Available here in online (html) version: Publication 17 (2014), Your Federal Income Tax
And here in pdf version so you can print out pages (or the whole thing): http://www.irs.gov/pub/irs-pdf/p17.pdf
Pub 17 is very often reproduced in those pricey "Do your own taxes" guides available in the stores about now, but from the IRS website it's free. 

For those filing from overseas, you'll want to check Publication 54.
Publication 54 (2014), Tax Guide for U.S. Citizens and Resident Aliens Abroad in html
http://www.irs.gov/pub/irs-pdf/p54.pdf for the pdf version
Explains the FEIE, FTC, how to file for extensions in the first year you're abroad, and other handy dandy information

The filing thresholds for 2014 returns: Publication 554 (2014), Tax Guide for Seniors
which is from the IRS Publication 554 "Tax Guide for Seniors" which may also be of use to some of the retirees out there. Publication 554 (2014), Tax Guide for Seniors in html and http://www.irs.gov/pub/irs-pdf/p554.pdf in pdf.

The following is an information sheet on electronic filing from overseas, put out by the US Consulate tax office in Paris: http://photos.state.gov/libraries/france/5/irs/efiling.pdf

I'll let you work your way through those official publications to get started. Feel free to post your questions as they arise and we'll do our best to help.
Cheers,
Bev


----------



## Bevdeforges

Another interesting new development over on the irs.gov website this year:

Quite a few of the most "popular" publications are now available in e-book format for downloading. At the moment, they only offer epub format, but that will allow you to download to a tablet, phone or e-reader and have all the features, including changing the size of the fonts as you see fit.

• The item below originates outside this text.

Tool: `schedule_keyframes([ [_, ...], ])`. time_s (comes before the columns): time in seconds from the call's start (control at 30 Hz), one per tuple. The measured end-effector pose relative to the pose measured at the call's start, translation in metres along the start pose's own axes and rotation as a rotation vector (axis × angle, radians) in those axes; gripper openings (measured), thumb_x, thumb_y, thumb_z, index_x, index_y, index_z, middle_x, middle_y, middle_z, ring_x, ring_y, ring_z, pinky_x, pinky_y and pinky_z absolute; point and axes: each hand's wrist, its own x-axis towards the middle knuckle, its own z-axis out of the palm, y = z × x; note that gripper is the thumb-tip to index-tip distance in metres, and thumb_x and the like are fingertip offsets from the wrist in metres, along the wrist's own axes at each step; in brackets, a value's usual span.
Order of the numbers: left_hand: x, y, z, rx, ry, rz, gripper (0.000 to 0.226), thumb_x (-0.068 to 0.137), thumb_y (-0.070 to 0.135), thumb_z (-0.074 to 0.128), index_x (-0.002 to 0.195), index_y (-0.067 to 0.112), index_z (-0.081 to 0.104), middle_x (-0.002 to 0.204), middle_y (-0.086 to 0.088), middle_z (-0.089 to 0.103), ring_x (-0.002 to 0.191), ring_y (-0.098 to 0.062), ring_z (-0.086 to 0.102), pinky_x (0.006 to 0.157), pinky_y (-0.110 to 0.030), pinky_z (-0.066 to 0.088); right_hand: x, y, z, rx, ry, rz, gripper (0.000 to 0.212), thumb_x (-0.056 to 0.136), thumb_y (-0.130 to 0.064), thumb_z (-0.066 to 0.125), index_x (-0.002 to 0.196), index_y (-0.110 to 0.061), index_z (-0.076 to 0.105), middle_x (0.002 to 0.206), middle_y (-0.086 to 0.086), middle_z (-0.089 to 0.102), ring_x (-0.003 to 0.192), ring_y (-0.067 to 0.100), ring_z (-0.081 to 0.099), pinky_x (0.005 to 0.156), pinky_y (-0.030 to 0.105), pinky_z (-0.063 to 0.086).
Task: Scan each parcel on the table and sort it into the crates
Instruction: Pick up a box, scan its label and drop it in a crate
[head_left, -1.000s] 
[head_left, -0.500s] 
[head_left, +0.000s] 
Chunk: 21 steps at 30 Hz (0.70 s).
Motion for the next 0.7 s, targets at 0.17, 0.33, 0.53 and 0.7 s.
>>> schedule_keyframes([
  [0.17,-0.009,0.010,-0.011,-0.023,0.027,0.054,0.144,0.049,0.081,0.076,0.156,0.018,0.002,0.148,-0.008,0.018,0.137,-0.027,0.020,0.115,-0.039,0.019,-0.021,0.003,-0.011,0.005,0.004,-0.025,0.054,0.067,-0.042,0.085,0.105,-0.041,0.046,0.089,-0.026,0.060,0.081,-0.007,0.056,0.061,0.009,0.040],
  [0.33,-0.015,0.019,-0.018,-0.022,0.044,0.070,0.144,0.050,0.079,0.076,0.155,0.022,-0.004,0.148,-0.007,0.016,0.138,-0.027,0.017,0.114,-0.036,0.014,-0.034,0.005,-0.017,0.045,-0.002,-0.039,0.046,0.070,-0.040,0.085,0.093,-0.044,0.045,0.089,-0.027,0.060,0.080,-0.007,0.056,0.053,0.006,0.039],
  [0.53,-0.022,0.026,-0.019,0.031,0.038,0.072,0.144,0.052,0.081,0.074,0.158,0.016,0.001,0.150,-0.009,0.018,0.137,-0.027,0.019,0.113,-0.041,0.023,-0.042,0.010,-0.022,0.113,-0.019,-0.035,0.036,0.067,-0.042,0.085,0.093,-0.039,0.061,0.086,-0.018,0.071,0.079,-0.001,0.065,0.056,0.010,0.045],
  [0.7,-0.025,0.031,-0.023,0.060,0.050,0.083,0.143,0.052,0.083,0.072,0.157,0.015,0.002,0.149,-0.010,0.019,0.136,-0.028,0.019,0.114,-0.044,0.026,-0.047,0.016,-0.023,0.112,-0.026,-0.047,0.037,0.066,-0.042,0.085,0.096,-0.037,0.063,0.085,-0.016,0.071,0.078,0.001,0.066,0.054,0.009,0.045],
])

Right now, the selection includes Publication 17 (All you ever wanted to know about filing your US income taxes.) A note on the site promises more titles to become available as e-books through the month of March. Forms & Pubs and select the tab marked EBOOKS.

So far, no Publication 54 (the basic manual for filing from overseas) but perhaps that will become available in March. Stay tuned....
Cheers,
Bev


----------



## Fjordlover

Quick question...is there a consensus on what we should put for line 61? Do I check Full Year coverage AND fill out form 8965 since I live abroad? Or do I just check Full Year coverage and leave it at that?

I tried to check what info they had on irs.gov, but every time I clicked on a link, there was only an error message (why am I not surprised?)


----------



## BBCWatcher

Most people living overseas must not check the box on Line 61 (2014 IRS Form 1040) and would file IRS Form 8965, specifying reason C for an exemption. But of course read the instructions for IRS Form 1040 and IRS Form 8965.


----------



## Fjordlover

So, to clarify, since I can't access the instructions due to the problem with irs.gov (gaaaahhhh!). leave line 61 blank and file form 8965 instead (which I can't access either, because of the technical problems).

Thanks, BBC Watcher!


----------



## BBCWatcher

Yes, correct. Most filers living overseas will be following that particular path (not checking the box on Line 61, choosing reason C on Form 8965).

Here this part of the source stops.